- No 10 is told that the more permeable version will not infect anyone who hasn’t been jab
- The development comes as former health secretary Matt Hancock remarks
- Hancock appreciates the fact that more than four out of five over-16s have both doses
Downing Street has been warned by its scientific advisors that the delta variant of the Covid will ‘hunt down’ those who are left without vaccination.
No 10 is told that the more permeable version has ‘such a nature’ that it is ‘almost inevitable’ that it will eventually infect anyone who hasn’t got both jabs.
The development comes as former Health Secretary Matt Hancock today makes his first intervention in the media since resigning from cabinet earlier this year.
Writing in Today’s Mail on Sunday, Mr Hancock lauded the fact that more than four out of five over-16s now have both doses of the vaccine, but sharply criticized anti-vax campaigners.
He writes, ‘Incredibly, there is still a persistent but thankfully small and shrinking group of people determined to try to halt this progress. ‘In all my time in public life, I’ve never met a group that was anti-vax.’
As it was revealed last night that two professional dancers have refused to comment on BBC’s Strictly Come Dancing, they write: ‘I appreciate those who go ahead to have their fun in a very public way have come. Whether Sir Elton John, David Walliams or Gareth Southgate, many celebrities have stood up to help our national effort … for every hesitation that has been taken from the lies of the anti-Semitism, persuaded by the far more obvious Objective facts published by doctors.’
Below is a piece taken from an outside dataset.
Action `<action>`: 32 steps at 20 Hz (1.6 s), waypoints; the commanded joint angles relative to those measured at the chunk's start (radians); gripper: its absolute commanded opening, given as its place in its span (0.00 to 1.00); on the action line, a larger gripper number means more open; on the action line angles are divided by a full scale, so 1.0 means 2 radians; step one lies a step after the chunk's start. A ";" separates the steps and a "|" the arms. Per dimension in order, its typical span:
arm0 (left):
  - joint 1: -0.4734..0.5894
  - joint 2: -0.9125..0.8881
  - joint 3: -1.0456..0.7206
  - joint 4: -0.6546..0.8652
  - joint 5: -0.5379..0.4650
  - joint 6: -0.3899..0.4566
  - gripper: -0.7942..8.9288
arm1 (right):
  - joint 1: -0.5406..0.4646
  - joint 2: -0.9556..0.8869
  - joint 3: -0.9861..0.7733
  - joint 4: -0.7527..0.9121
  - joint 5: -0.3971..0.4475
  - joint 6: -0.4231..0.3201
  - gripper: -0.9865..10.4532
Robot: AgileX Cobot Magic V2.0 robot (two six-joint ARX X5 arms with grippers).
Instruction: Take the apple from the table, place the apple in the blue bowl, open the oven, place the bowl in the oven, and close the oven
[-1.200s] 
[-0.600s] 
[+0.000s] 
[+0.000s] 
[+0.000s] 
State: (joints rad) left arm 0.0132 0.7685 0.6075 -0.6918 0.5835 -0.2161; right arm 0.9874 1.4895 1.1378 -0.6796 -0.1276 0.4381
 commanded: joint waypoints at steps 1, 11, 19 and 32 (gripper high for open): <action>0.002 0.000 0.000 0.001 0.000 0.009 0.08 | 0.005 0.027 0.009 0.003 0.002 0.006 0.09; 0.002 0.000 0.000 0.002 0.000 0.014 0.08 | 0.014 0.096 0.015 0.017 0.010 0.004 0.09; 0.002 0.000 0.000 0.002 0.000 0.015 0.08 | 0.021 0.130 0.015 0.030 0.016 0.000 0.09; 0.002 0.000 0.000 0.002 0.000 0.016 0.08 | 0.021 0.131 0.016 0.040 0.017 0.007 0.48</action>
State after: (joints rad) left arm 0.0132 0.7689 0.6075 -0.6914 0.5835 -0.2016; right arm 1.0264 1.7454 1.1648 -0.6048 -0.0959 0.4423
Health Department officials said yesterday they expect the ratio of more than 16 to 90 percent for at least one dose of the vaccine by the end of the week. It is completely closed at 89.3 percent (48.5 million) at 81.6 percent (44.4 million).
In other developments:
- The number of positive tests fell by 20.4 per cent to 30,144 in the last seven days, hospital admissions dropped by 4.7 per cent to 932. Deaths rose 2 percent week-on-week to 164;
- Holiday bookings rose from pre-pandemic levels after the government lifted travel restrictions, including – as the MoS predicted last weekend – necessitating expensive PCR tests;
- Two city law firms are demanding that employees be fully vaccinated before returning to their London offices;
- NHS said 1.5 million invitations to book a COVID booster jab will be sent via text message or letter this week;
- The Lancet medical journal pressed on its much-critical coverage of the disputed origins of the COVID pandemic by publishing an ‘alternative view’ from 16 scientists, calling for an ‘objective, open and transparent debate’ on whether the virus leaked from a Chinese laboratory Is. ;
- Match of the Day pundit and MoS columnist Danny Murphy revealed he has coronavirus, but said he was ‘grateful’ for being fully vaccinated. Meanwhile, it emerged that personal finance guru and prominent anti-vaxxer Alan Steele had died of the virus;
- Thousands of anti-vaxxers marched on Downing Street, while police in the Australian city of Melbourne – which was locked down for 228 days – were forced to use pepper spray when anti-lockdown rioters took to the streets had spoken;
- India distributed 2.5 crore doses of the vaccine in a span of 24 hours on the occasion of Prime Minister Narendra Modi’s birthday.
A government source speaking of the delta – or Indian – type of risk, said: ‘The nature of this virus is such that if it continues to evolve and adapt in this way, it is almost inevitable that someone who hasn’t If Jobs eventually got infected.’
Despite objections from some scientists, vaccination for children aged 12 to 15 is set to start from Wednesday.
Professor Adam Finn, a member of the government’s Joint Committee on Immunization and Immunization, said scientists do not have the ‘luxury’ of time to research potential risks.